Given information »
::::::::::

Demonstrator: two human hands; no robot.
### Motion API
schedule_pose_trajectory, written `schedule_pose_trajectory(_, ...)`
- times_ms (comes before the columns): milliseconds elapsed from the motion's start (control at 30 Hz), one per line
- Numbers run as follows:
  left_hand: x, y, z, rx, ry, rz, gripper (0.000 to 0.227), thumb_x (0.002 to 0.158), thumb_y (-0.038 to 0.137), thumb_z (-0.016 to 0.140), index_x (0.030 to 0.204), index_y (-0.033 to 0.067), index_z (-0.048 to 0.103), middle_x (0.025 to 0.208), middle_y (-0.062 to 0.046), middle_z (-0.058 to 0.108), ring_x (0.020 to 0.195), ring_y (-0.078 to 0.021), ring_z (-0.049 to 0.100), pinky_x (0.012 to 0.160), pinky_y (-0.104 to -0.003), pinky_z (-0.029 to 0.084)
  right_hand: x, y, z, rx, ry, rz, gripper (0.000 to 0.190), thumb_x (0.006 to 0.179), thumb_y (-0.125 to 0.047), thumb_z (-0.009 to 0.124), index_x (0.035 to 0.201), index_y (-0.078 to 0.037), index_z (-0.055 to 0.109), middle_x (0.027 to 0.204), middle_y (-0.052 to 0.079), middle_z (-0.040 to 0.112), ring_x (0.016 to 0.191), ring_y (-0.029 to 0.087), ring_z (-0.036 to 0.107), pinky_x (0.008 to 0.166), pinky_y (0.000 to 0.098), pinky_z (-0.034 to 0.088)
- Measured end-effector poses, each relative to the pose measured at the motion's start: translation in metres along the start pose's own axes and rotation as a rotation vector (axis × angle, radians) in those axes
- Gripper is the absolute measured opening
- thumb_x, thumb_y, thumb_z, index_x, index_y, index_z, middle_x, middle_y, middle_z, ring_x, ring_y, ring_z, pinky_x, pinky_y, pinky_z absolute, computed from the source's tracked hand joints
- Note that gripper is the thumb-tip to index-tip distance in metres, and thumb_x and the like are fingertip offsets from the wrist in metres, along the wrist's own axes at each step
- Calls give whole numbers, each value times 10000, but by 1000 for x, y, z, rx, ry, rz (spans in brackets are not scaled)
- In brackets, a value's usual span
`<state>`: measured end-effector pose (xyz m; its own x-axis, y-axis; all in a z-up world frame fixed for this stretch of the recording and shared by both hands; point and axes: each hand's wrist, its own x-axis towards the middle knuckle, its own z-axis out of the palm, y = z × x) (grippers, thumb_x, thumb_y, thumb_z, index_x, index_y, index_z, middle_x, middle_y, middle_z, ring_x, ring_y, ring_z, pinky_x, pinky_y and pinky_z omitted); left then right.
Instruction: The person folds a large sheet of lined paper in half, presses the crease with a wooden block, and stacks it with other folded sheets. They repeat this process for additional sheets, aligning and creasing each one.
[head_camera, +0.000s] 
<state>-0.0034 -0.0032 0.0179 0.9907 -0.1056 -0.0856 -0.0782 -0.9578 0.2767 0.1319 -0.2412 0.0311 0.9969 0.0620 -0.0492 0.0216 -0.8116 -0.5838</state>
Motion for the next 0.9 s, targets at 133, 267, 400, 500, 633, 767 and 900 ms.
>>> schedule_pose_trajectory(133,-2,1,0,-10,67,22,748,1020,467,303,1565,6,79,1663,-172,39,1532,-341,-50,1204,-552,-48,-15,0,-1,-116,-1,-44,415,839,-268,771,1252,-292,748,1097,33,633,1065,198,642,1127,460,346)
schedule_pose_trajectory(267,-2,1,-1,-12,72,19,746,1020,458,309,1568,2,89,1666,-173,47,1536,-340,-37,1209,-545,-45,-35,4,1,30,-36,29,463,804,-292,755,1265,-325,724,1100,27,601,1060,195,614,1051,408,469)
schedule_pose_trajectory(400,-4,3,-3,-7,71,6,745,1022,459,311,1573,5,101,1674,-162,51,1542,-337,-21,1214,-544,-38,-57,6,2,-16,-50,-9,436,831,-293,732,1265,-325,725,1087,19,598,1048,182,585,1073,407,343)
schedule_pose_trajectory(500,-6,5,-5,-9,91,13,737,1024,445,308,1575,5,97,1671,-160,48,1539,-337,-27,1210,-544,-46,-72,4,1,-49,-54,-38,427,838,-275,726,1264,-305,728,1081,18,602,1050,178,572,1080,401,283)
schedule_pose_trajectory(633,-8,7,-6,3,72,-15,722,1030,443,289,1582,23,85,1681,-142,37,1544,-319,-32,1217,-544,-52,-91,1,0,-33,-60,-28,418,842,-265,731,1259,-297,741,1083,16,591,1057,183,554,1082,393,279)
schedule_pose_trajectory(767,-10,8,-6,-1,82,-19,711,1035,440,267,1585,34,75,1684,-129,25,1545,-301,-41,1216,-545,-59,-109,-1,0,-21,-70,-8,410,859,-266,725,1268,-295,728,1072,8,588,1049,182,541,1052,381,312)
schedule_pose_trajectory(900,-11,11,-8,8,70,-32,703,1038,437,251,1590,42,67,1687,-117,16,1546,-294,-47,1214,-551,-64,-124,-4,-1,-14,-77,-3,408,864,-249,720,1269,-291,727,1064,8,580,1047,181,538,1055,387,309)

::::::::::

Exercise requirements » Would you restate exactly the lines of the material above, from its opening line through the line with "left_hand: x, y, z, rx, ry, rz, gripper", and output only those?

Problem solution »
Demonstrator: two human hands; no robot.
### Motion API
schedule_pose_trajectory, written `schedule_pose_trajectory(_, ...)`
- times_ms (comes before the columns): milliseconds elapsed from the motion's start (control at 30 Hz), one per line
- Numbers run as follows:
  left_hand: x, y, z, rx, ry, rz, gripper (0.000 to 0.227), thumb_x (0.002 to 0.158), thumb_y (-0.038 to 0.137), thumb_z (-0.016 to 0.140), index_x (0.030 to 0.204), index_y (-0.033 to 0.067), index_z (-0.048 to 0.103), middle_x (0.025 to 0.208), middle_y (-0.062 to 0.046), middle_z (-0.058 to 0.108), ring_x (0.020 to 0.195), ring_y (-0.078 to 0.021), ring_z (-0.049 to 0.100), pinky_x (0.012 to 0.160), pinky_y (-0.104 to -0.003), pinky_z (-0.029 to 0.084)

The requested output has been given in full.